**EXERCISE**: Give again, word for word, each line from the top of the listing through the line that holds "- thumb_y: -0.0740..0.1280".

"""

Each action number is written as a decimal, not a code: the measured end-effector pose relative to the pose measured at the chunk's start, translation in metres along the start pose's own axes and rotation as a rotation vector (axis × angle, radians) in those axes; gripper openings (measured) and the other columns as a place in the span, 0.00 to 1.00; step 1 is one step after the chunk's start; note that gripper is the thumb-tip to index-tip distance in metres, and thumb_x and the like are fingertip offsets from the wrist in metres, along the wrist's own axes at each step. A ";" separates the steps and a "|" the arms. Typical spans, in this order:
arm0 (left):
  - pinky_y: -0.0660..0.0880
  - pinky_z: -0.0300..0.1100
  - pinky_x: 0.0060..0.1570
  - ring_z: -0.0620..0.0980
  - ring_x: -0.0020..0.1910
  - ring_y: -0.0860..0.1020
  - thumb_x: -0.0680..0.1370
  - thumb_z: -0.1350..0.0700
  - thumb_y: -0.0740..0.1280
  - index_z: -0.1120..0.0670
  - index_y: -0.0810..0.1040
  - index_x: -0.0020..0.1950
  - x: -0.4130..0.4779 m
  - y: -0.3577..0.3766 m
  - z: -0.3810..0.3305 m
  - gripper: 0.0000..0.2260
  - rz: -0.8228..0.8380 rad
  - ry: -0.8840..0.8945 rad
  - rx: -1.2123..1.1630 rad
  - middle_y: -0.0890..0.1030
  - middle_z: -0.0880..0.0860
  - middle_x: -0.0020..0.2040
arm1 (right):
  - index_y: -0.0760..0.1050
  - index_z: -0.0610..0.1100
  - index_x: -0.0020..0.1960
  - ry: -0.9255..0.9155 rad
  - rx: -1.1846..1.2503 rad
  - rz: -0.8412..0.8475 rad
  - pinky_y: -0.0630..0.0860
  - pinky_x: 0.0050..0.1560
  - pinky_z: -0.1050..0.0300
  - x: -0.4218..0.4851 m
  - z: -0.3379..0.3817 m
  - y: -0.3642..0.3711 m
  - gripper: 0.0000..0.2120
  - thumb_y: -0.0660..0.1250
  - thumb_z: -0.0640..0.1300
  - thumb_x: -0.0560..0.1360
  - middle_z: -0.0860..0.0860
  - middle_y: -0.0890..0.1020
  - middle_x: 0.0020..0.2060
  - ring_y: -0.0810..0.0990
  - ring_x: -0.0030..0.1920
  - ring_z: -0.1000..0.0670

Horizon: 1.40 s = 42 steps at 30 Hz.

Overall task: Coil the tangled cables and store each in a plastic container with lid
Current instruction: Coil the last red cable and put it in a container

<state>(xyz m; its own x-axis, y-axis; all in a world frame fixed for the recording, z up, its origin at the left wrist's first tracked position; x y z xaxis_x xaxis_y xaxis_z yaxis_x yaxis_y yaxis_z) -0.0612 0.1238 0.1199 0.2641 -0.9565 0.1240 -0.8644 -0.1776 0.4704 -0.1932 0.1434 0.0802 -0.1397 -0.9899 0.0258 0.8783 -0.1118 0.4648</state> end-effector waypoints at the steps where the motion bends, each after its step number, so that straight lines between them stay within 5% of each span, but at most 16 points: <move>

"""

**RESULT OF THE TASK**:
Each action number is written as a decimal, not a code: the measured end-effector pose relative to the pose measured at the chunk's start, translation in metres along the start pose's own axes and rotation as a rotation vector (axis × angle, radians) in those axes; gripper openings (measured) and the other columns as a place in the span, 0.00 to 1.00; step 1 is one step after the chunk's start; note that gripper is the thumb-tip to index-tip distance in metres, and thumb_x and the like are fingertip offsets from the wrist in metres, along the wrist's own axes at each step. A ";" separates the steps and a "|" the arms. Typical spans, in this order:
arm0 (left):
  - pinky_y: -0.0660..0.0880
  - pinky_z: -0.0300..0.1100
  - pinky_x: 0.0060..0.1570
  - ring_z: -0.0620..0.0980
  - ring_x: -0.0020..0.1910
  - ring_y: -0.0860..0.1020
  - thumb_x: -0.0680..0.1370
  - thumb_z: -0.1350..0.0700
  - thumb_y: -0.0740..0.1280

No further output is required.